È nello spirito di un festival come Filmmaker cercare di capire quali film meritino di essere portati all’attenzione del pubblico, cogliendo le potenzialità che il mercato sottovaluta. Da un paio di anni abbiamo deciso di seguire, con MFN, la distribuzione di alcuni di essi, come L’impenetrabile di Incalcaterra in concorso a Filmmaker nel 2012. Con Arabian Nights abbiamo scelto di giocare di anticipo. Presentato a Cannes, è un titolo che ci è interessato sin da subito per il modo in cui racconta la realtà. Il ritratto di un Portogallo immerso nella crisi degli ultimi anni è rielaborato in modo originale, unendosi all’espediente narrativo per eccellenza, quello de Le mille e una notte. Il cinema che interessa a Filmmaker deve avere un’idea, un punto di vista sulla realtà che siano in grado di trasformarla. Facce di festa di Paolo Rosa per esempio, che riproponiamo proprio quest’anno, è un film in cui la semplice meccanica di una macchina da presa in una casa durante una festa, acquista significato grazie a riferimenti precisi e a un meccanismo di riproduzione rigoroso. La realtà diventa racconto, ma non per la semplice presenza fisica dell’obiettivo.

 

Anche Antonia di Ferdinando Cito Filomarino, ultimo film della rassegna, può dirci qualcosa di più sull’identità di Filmmaker.
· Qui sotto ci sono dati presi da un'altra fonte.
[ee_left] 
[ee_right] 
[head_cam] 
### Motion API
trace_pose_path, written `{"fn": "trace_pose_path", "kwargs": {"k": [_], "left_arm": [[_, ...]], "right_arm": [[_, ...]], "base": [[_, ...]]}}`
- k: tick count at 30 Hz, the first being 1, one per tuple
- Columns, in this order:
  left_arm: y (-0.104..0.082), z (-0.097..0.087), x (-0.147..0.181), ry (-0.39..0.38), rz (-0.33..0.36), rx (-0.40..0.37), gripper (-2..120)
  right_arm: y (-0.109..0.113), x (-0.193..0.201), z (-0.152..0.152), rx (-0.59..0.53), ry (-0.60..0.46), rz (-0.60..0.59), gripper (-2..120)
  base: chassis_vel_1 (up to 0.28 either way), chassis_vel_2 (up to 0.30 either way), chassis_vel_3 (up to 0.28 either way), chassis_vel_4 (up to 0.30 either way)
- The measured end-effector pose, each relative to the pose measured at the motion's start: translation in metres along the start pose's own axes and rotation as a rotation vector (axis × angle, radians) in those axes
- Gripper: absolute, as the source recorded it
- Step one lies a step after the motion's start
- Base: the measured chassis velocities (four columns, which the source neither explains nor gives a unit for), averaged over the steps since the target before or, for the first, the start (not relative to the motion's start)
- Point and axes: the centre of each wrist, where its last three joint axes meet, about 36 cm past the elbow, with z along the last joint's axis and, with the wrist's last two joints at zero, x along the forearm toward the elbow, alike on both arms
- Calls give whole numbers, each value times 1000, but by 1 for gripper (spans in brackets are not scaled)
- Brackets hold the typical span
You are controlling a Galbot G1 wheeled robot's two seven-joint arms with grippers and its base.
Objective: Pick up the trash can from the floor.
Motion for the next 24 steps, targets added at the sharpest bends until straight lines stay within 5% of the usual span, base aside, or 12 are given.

Il film di Ferdinando Cito è un film di finzione, con un attrice, Linda Caridi, nei panni della Pozzi. È il ritratto di una giovane poetessa realizzato da un regista esordiente che può condividere con il suo personaggio tutte le incertezze di un’età di passaggio. Cito mostra quanto sia difficile mettersi a nudo, in modo intimo. Parla di una cosa che tutti i giovani artisti si trovano ad affrontare: l’essere indifesi di fronte a un mondo che vuoi raccontare a partire da te. E questa è una condizione che i filmmaker impegnati in progetti come InProgress o Atelier incontrano spesso. Anche per questo è il titolo giusto con cui chiudere il festival.

 

Programma alla mano, quali sono gli appuntamenti dei prossimi giorni che considereresti imperdibili?

Ci sono film, tra cui UPM, Sponde e Voglio dormire con te a cui posso sentirmi più vicino, avendo seguito da vicino gli autori nel corso di laboratori come Nutrimenti. Voglio dormire con te credo possa piacere molto, per il modo sofferto e credibile in cui racconta l’affettività contemporanea. Il festival è poi dedicato a Chantal Akerman, grande regista scomparsa qualche settimana fa e di cui presenteremo l’ultimo film, No Home Movie. È la storia della sua famiglia e del loro trasferimento in Belgio nel tentativo fallito di sfuggire alle persecuzioni naziste; su questo sfondo storico si inserisce il racconto più intimo di un rapporto madre e figlia molto forte.